> **Problem requirements**
Reproduce from the records below, with no pictures, exactly the lines between the one containing "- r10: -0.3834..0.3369" and the one containing "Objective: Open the", inclusive.

▬▬▬

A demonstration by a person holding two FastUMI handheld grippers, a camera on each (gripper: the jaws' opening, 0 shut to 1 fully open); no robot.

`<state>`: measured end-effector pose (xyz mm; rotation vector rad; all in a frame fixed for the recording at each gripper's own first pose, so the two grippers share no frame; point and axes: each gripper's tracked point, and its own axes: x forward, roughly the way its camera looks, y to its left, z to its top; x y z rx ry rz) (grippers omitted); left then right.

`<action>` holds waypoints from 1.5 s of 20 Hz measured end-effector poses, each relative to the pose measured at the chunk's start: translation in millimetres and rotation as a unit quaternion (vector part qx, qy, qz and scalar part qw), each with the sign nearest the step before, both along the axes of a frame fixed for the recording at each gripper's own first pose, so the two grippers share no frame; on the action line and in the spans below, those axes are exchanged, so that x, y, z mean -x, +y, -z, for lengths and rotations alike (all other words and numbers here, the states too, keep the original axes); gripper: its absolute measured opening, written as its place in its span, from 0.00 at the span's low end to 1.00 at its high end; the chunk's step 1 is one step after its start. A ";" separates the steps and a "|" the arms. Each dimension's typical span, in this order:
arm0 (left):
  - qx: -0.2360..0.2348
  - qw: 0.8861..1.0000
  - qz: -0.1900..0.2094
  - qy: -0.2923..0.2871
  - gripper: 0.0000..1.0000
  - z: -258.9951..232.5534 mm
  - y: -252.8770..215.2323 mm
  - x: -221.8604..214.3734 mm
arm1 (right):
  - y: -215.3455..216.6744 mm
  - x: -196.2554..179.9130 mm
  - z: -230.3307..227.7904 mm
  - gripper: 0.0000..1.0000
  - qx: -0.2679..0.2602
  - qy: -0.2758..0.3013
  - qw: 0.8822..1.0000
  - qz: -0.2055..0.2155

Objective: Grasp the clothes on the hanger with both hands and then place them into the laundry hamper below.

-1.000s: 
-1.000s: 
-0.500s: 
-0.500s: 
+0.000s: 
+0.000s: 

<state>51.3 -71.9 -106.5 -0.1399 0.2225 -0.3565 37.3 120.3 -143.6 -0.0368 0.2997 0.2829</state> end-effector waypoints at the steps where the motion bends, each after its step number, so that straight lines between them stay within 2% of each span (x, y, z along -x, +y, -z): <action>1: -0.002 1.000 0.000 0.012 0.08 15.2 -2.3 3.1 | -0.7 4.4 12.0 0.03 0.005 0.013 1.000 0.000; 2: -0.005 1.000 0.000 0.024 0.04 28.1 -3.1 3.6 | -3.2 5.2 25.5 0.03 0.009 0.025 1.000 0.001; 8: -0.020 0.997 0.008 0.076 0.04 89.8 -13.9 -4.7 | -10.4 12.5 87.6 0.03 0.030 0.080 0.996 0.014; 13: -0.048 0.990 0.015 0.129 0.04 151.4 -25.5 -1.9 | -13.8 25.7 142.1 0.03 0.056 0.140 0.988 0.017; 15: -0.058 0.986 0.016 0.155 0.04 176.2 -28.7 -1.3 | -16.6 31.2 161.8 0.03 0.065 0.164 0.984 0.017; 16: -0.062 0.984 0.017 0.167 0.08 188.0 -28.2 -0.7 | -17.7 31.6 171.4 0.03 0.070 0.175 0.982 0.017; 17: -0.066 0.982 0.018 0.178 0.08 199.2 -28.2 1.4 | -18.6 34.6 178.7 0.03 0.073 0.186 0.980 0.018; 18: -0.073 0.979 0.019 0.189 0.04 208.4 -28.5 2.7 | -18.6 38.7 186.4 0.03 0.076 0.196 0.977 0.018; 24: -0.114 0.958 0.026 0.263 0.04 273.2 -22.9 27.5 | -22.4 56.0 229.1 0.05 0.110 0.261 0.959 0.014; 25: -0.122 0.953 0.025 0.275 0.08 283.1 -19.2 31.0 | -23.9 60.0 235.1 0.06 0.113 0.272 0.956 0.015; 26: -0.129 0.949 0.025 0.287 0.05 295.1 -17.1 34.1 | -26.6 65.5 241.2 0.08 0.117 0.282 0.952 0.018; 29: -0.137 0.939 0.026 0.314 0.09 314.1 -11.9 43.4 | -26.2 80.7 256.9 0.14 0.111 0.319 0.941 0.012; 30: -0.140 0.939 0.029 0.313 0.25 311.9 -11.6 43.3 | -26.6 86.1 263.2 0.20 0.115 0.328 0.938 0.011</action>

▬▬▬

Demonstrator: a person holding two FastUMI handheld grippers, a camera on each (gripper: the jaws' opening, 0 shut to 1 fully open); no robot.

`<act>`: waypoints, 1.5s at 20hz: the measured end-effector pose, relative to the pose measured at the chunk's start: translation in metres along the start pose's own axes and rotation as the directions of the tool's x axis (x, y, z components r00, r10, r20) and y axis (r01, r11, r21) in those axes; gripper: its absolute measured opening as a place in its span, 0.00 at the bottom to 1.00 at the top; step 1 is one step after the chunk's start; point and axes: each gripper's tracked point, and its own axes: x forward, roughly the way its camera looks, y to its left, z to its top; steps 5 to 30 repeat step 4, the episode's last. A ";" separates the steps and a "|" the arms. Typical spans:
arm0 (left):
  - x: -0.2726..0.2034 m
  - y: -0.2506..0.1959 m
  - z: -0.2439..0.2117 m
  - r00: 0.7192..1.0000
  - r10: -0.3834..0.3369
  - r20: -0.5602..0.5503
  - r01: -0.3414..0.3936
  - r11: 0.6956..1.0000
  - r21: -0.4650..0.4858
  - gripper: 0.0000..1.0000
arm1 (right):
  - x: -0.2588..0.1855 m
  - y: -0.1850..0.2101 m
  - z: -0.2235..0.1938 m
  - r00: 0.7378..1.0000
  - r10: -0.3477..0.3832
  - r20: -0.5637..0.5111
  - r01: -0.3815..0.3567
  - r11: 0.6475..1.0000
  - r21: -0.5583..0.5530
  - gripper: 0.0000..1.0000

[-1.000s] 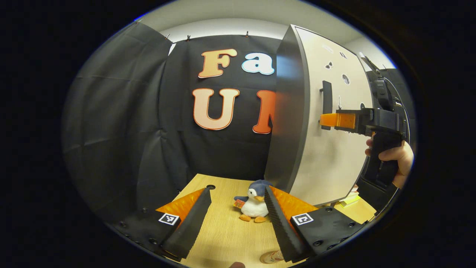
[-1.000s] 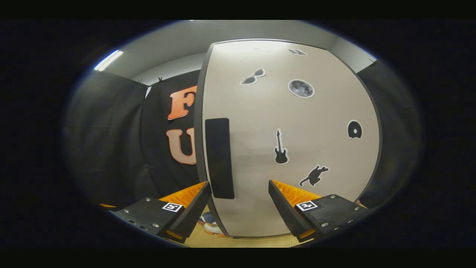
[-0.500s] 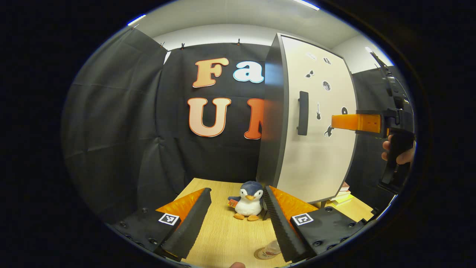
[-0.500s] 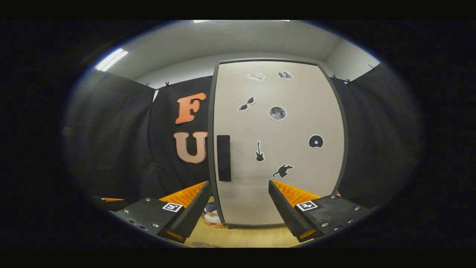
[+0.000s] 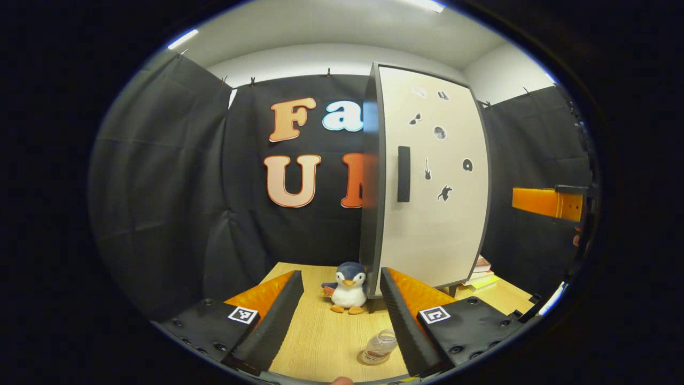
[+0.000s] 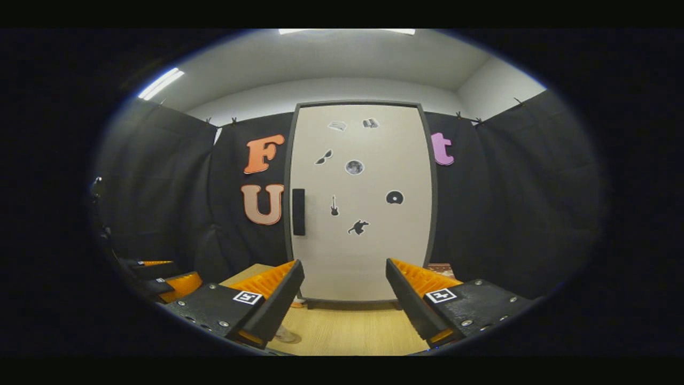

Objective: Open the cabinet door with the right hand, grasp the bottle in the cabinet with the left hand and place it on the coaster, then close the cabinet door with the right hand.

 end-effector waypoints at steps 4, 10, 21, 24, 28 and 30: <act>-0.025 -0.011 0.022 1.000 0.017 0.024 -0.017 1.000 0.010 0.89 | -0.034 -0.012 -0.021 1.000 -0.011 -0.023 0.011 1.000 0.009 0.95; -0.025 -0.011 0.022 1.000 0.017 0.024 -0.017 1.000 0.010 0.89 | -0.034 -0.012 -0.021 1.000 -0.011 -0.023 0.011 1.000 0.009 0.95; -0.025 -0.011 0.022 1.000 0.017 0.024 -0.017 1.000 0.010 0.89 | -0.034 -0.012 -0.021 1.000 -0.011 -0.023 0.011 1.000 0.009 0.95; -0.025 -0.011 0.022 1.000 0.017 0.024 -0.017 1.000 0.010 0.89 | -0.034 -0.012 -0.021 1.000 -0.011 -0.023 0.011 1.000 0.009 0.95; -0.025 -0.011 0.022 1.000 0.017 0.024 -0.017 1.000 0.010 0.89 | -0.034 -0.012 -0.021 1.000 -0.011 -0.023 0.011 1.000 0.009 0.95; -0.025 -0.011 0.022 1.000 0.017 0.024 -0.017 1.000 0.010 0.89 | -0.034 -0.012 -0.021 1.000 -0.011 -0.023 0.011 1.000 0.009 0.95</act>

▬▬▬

> **Output**
  - r10: -0.3834..0.3369
  - r20: -0.5602..0.5503
  - r01: -0.3414..0.3936
  - r11: 0.6956..1.0000
  - r21: -0.4650..0.4858
  - gripper: 0.0000..1.0000
arm1 (right):
  - x: -0.2588..0.1855 m
  - y: -0.1850..0.2101 m
  - z: -0.2235..0.1938 m
  - r00: 0.7378..1.0000
  - r10: -0.3477..0.3832
  - r20: -0.5637..0.5111
  - r01: -0.3815..0.3567
  - r11: 0.6475..1.0000
  - r21: -0.5583..0.5530
  - gripper: 0.0000..1.0000

[-1.000s] 
[-1.000s] 
[-0.500s] 
[-0.500s] 
[+0.000s] 
[+0.000s] 

Objective: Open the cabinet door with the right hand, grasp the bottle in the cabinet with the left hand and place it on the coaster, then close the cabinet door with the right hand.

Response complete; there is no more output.